Jakarta – Delegasi RRT yang dipimpin oleh Presiden Tiongkok, Xi Jinping saat hadir pada Konfrensi Tingkat Tinggi (KTT) Asia Afrika di Bandung, Jawa Barat ternyata lebih mengkhawatirkan spanduk falun gong pada 22-23 April mendatang. Bahkan delegasi RRT meminta tidak ada yang membawa spanduk falun gong termasuk adanya aksi demonstrasi aliansi HAM.

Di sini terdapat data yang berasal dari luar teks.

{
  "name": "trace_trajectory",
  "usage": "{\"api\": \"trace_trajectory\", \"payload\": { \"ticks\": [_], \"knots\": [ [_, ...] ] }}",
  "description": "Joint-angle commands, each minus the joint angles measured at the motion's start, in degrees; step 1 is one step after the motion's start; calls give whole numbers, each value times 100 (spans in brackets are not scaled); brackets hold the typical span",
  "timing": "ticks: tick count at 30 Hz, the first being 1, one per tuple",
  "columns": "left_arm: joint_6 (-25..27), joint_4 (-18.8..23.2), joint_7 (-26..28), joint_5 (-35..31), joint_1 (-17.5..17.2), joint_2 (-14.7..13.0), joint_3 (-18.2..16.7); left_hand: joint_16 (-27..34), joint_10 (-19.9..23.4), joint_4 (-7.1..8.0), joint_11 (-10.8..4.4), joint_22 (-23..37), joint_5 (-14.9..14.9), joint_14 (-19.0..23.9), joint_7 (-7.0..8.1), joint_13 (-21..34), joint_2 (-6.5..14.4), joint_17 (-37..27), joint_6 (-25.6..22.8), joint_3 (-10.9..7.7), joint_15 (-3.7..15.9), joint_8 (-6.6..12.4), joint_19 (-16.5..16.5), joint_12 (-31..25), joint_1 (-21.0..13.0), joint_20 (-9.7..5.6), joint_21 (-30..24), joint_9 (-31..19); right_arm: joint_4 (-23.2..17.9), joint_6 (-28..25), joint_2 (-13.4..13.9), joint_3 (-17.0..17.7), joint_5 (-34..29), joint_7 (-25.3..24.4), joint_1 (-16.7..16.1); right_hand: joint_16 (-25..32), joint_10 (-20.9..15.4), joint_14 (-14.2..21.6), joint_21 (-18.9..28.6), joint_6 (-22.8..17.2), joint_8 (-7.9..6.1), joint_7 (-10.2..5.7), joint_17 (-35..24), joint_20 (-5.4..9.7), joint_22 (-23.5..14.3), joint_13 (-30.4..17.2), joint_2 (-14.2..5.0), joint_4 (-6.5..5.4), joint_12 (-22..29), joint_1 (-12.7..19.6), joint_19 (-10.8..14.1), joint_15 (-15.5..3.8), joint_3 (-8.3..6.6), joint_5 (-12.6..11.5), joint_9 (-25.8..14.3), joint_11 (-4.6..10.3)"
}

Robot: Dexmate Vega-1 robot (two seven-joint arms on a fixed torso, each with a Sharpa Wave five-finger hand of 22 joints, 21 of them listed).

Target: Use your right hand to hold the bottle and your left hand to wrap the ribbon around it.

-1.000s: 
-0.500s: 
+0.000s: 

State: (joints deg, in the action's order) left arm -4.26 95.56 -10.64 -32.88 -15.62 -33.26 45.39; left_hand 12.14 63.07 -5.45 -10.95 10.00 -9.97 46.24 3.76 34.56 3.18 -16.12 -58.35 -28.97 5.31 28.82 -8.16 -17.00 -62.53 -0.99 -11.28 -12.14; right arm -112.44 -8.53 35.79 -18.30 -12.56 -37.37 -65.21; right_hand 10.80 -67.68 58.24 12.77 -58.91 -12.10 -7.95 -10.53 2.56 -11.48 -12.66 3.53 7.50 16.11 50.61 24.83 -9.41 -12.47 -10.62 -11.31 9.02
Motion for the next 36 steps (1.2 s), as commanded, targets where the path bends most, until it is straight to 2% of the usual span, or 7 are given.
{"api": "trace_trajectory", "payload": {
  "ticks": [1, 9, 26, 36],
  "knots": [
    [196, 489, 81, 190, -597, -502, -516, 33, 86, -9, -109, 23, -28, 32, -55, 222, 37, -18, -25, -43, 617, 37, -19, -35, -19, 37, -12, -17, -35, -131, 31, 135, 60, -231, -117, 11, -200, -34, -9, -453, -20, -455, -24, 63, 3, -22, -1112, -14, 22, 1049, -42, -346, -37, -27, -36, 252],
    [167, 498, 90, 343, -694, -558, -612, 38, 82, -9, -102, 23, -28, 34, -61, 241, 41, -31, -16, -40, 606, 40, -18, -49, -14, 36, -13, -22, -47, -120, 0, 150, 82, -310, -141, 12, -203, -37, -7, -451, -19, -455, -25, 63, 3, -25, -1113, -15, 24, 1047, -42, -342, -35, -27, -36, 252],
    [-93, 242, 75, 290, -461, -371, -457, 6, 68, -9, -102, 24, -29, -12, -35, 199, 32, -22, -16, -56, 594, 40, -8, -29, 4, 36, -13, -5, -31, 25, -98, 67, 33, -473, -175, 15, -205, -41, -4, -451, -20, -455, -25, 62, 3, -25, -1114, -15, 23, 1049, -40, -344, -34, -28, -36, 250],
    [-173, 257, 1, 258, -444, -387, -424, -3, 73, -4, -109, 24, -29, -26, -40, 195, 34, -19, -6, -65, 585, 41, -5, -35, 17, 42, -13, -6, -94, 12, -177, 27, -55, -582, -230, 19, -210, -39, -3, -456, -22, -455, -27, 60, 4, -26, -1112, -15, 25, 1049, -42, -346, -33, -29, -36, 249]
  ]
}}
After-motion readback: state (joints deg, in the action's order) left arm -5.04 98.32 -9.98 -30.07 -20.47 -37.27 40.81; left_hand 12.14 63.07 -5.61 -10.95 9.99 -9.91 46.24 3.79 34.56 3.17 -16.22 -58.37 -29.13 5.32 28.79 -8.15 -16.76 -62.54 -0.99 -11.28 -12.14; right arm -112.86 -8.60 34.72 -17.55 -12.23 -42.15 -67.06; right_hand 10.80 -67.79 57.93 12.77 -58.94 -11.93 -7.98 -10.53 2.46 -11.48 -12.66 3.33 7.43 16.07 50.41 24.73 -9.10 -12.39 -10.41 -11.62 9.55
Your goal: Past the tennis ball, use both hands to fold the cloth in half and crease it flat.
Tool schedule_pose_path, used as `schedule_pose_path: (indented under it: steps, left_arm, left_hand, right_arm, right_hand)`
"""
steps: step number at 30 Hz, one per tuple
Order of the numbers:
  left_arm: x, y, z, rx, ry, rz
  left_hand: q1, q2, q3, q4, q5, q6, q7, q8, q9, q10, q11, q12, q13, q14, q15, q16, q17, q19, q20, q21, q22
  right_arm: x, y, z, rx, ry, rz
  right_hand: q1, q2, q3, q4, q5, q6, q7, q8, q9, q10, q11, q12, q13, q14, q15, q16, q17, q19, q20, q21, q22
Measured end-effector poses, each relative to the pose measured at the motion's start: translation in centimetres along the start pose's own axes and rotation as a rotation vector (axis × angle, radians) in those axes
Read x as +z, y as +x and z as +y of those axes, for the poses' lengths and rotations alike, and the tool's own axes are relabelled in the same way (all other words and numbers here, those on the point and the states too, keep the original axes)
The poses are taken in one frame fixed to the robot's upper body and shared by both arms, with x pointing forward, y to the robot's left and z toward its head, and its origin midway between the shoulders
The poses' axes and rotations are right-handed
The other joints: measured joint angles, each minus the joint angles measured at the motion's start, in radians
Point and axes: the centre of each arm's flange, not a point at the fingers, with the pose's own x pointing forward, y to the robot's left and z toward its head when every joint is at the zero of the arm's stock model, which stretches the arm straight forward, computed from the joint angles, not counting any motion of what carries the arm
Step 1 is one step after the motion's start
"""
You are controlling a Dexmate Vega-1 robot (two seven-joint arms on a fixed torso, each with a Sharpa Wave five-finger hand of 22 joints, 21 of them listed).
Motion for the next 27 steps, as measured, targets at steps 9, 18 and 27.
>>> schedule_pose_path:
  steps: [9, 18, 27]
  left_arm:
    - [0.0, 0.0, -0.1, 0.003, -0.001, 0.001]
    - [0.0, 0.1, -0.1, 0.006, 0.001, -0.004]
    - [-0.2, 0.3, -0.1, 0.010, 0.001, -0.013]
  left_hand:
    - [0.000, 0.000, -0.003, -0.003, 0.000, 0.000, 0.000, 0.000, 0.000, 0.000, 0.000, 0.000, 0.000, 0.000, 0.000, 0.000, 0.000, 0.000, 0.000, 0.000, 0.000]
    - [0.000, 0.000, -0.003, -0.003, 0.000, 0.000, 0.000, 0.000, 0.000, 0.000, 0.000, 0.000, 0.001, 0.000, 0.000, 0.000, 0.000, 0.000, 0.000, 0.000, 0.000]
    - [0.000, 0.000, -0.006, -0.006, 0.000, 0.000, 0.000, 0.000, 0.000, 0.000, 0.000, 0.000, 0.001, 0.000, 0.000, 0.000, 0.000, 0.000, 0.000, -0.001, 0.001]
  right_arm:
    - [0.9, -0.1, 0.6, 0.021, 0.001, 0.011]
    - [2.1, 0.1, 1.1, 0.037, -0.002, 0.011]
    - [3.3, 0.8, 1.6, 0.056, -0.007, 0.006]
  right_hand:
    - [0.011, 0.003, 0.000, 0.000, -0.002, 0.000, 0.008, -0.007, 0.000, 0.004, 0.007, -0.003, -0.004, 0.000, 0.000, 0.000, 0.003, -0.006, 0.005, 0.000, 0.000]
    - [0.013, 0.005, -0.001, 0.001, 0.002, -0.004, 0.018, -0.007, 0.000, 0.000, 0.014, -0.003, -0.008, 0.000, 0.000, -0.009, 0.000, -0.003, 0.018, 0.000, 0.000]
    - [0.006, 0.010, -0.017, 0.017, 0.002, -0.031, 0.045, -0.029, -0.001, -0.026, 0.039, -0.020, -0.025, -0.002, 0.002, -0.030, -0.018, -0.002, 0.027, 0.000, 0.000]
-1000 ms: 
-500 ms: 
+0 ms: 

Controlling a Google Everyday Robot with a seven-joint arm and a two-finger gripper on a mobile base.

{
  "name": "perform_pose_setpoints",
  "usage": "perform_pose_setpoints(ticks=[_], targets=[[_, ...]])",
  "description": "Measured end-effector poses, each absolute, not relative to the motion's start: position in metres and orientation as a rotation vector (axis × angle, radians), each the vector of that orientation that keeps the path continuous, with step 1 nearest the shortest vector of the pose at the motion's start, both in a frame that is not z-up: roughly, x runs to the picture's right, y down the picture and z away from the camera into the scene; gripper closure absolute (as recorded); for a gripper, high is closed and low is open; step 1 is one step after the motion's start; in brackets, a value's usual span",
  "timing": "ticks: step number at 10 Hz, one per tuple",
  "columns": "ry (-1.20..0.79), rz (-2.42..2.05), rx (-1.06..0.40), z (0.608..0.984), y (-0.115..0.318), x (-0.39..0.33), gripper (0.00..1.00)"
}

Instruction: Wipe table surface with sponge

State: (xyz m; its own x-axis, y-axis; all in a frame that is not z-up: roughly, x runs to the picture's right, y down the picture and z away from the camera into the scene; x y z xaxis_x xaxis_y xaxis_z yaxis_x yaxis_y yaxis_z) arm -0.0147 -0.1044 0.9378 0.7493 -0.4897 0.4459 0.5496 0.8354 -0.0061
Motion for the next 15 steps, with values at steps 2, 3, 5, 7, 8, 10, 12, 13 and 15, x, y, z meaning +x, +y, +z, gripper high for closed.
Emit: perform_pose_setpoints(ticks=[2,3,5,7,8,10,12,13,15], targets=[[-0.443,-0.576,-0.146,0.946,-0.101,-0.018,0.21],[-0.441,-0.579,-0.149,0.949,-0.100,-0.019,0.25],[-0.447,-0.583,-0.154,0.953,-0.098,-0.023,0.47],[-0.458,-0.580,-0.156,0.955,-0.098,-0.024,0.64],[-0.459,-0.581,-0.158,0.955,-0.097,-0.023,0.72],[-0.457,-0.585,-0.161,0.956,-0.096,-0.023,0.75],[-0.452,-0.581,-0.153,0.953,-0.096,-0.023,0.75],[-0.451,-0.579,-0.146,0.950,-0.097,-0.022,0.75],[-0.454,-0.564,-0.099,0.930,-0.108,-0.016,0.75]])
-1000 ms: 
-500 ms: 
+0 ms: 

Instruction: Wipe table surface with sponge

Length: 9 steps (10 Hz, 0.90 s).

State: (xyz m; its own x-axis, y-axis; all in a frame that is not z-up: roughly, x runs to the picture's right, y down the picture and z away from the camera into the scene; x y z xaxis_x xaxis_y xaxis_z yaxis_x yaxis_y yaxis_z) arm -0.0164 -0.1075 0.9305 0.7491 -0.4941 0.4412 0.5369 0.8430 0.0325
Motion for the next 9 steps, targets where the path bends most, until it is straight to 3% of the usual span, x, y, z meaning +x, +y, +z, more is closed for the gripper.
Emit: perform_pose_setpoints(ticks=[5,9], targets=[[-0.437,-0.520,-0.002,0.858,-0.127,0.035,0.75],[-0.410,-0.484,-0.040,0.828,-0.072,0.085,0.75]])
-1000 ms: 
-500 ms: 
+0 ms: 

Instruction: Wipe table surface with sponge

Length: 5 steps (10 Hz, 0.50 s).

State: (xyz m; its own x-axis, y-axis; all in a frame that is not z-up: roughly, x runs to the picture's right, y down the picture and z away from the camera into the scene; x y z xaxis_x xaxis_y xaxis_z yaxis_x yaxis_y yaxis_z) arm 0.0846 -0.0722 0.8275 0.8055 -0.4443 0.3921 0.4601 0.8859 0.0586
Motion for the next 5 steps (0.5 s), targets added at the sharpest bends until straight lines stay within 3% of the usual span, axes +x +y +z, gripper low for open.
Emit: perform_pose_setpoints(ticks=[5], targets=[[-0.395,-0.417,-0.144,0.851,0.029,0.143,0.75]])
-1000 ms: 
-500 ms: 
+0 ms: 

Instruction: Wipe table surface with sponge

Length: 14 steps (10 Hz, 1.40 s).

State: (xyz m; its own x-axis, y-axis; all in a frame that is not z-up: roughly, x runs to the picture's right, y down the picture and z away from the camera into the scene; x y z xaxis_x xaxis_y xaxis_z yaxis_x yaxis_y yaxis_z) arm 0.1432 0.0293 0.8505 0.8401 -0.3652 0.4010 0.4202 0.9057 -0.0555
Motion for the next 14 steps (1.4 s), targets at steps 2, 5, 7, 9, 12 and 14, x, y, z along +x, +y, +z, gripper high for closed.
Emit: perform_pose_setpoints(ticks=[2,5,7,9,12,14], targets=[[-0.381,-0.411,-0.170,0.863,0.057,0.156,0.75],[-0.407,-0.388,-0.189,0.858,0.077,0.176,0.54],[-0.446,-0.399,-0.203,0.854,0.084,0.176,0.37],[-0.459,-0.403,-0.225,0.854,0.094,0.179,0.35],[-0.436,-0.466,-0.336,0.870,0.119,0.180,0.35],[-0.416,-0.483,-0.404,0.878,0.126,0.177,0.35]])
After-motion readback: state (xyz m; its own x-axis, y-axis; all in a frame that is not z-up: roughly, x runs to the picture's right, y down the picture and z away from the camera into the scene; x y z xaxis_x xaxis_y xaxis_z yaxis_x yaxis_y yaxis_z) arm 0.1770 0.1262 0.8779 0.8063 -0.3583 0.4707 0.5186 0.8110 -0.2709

Secara terminologi menurut Kamus Besar Bahasa Indonesia (KBBI) yang diterbitkan oleh Balai Pustaka, Jakarta, Edisi Ketiga, 2002, menulis, bahwa spanduk adalah kain rentang yang berisi slogan, propaganda, atau berita yang perlu diketahui umum.

Spanduk sejatinya merupakan hal yang lumrah dibawa oleh setiap masyarakat di Indonesia, ketika mereka menyampaikan aksi pendapat di muka umum. Pesan yang disampaikan warga beragam, mulai tolak kenaikan harga BBM, naikkan gaji buruh, naikkan gaji guru, tegakkan HAM dan sebagainya.

Bahkan lembaga dan instansi pemerintahan di Indonesia sudah terbiasa melakukan sosialisasi program mereka dengan membentangkan spanduk di tempat yang bisa dilihat oleh masyarakat ramai. Tidak hanya itu, aparat polisi menjadikan spanduk untuk melakukan sosialisasi seperti ketaatan berlalu lintas.

Tidak hanya soal aksi demonstrasi, spanduk dengan mudah ditemukan dimana-mana di komplek warga. Masyarakat Indonesia sepertinya sudah akrab dengan spanduk seperti memperkenalkan usaha mereka mulai jualan nasi goreng, ayam goreng dan pecel lele.

Lalu seperti apa dan apa pesan yang disampaikan oleh praktisi falun gong dengan spanduk yang mereka bentang? berdasarkan dokumentasi yang diperoleh Erabaru.net, memang praktisi Falung Gong di Indonesia rajin menggelar aksi mereka di berbagai daerah di Indonesia. Seperti di Surabaya, Medan, Bali, Jakarta, Semarang, Batam, Tanjung Pinang, Yogyakarta dan kota-kota lainnya.

Praktisi Falun Gong dalam berbagai kegiatan, mereka sudah sering membentang beragam spanduk untuk menyampaikan pesan-pesan mereka agar diakhiri penindasan praktisi Falung Gong. Mereka umumnya lebih sering dengan hanya berdiri sambil memegang spanduk tanpa mengeluarkan suara-suara teriakan sebagaimana demonstrasi umumnya.

Spanduk yang mereka bawa beragam, “Stop Perampasan Organ Praktisi Falun Gong di China. Stop Forced Live Organ Harvesting in China,” pesan ini sudah biasa mereka bawa dalam kegiatan mereka.

Dalam aksi mereka spanduk bertuliskan “SOS The Persecution of Falun Gong in China,” juga sering mereka bentangkan. Seperti aksi mereka yang rajin digelar di Kedubes RRT di Jakarta sedangkan praktisi falung gong hanya terlihat mulai bermeditasi di belakang spanduk .

Praktisi Falun Gong juga sudah terbiasa membawa spanduk yang bertuliskan, “Di China rezim komunis membunuh dan menjual organ praktisi falun gong kepada pasien yang transpalansi di China.”